• Assignment: Return all of the data verbatim, dropping any picture.
:: Supplied information ::
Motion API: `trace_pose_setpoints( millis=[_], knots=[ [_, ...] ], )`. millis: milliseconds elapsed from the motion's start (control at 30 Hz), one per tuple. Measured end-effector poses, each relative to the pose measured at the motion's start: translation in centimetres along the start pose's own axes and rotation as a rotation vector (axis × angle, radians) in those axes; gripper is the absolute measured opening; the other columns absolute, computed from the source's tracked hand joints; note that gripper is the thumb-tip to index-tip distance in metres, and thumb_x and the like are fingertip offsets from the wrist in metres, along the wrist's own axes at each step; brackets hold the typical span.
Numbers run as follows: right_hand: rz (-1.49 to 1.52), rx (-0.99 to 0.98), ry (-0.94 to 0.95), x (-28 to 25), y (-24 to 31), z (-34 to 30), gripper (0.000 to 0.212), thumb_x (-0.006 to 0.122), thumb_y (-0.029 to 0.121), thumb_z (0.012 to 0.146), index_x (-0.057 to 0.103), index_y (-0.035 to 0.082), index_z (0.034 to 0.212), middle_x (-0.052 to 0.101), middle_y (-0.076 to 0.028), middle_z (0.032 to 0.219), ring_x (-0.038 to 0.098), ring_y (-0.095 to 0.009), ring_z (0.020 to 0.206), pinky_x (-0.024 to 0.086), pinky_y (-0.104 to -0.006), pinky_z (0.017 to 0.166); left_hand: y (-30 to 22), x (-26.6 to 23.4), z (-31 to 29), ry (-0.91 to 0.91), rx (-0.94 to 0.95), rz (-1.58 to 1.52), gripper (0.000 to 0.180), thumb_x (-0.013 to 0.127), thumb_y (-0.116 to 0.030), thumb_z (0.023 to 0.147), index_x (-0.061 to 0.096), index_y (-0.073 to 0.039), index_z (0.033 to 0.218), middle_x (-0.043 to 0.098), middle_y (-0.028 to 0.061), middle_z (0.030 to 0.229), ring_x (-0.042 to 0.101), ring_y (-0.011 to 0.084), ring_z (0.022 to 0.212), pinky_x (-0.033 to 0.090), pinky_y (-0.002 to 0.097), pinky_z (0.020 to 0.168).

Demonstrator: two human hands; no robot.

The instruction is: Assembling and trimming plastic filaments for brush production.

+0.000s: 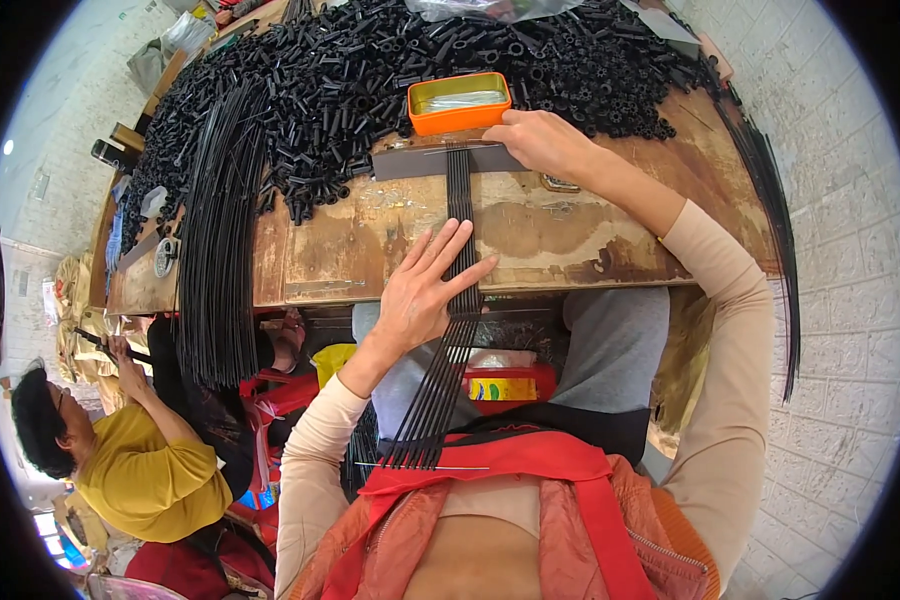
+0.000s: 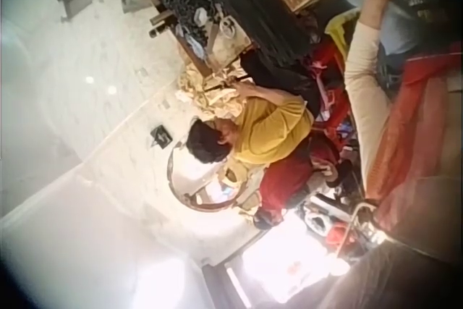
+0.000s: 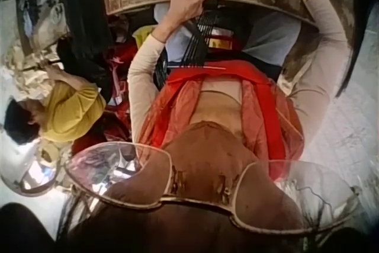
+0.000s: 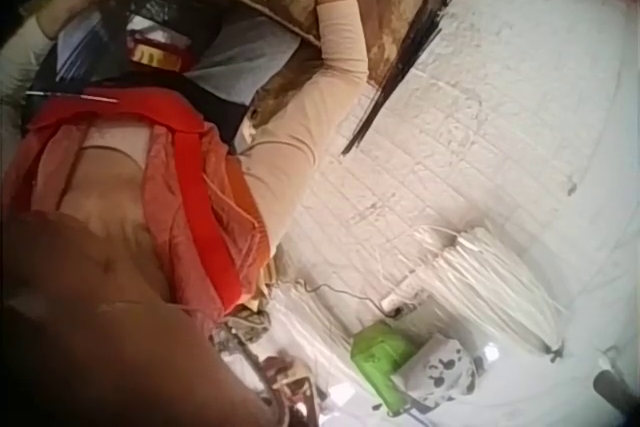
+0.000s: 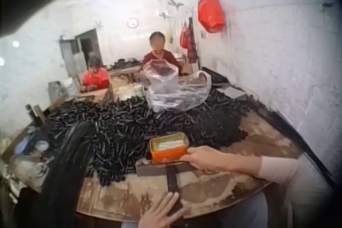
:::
• Answer section:
Motion API: `trace_pose_setpoints( millis=[_], knots=[ [_, ...] ], )`. millis: milliseconds elapsed from the motion's start (control at 30 Hz), one per tuple. Measured end-effector poses, each relative to the pose measured at the motion's start: translation in centimetres along the start pose's own axes and rotation as a rotation vector (axis × angle, radians) in those axes; gripper is the absolute measured opening; the other columns absolute, computed from the source's tracked hand joints; note that gripper is the thumb-tip to index-tip distance in metres, and thumb_x and the like are fingertip offsets from the wrist in metres, along the wrist's own axes at each step; brackets hold the typical span.
Numbers run as follows: right_hand: rz (-1.49 to 1.52), rx (-0.99 to 0.98), ry (-0.94 to 0.95), x (-28 to 25), y (-24 to 31), z (-34 to 30), gripper (0.000 to 0.212), thumb_x (-0.006 to 0.122), thumb_y (-0.029 to 0.121), thumb_z (0.012 to 0.146), index_x (-0.057 to 0.103), index_y (-0.035 to 0.082), index_z (0.034 to 0.212), middle_x (-0.052 to 0.101), middle_y (-0.076 to 0.028), middle_z (0.032 to 0.219), ring_x (-0.038 to 0.098), ring_y (-0.095 to 0.009), ring_z (0.020 to 0.206), pinky_x (-0.024 to 0.086), pinky_y (-0.104 to -0.006), pinky_z (0.017 to 0.166); left_hand: y (-30 to 22), x (-26.6 to 23.4), z (-31 to 29), ry (-0.91 to 0.91), rx (-0.94 to 0.95), rz (-1.58 to 1.52), gripper (0.000 to 0.180), thumb_x (-0.013 to 0.127), thumb_y (-0.116 to 0.030), thumb_z (0.023 to 0.147), index_x (-0.061 to 0.096), index_y (-0.073 to 0.039), index_z (0.033 to 0.218), middle_x (-0.043 to 0.098), middle_y (-0.028 to 0.061), middle_z (0.030 to 0.229), ring_x (-0.042 to 0.101), ring_y (-0.011 to 0.084), ring_z (0.022 to 0.212), pinky_x (-0.033 to 0.090), pinky_y (-0.002 to 0.097), pinky_z (0.020 to 0.168).

Demonstrator: two human hands; no robot.

The instruction is: Assembling and trimming plastic filaments for brush production.

+0.000s: 
+0.000s: 
+0.000s: 
+0.000s: 
+0.000s: 

This output completes the exercise.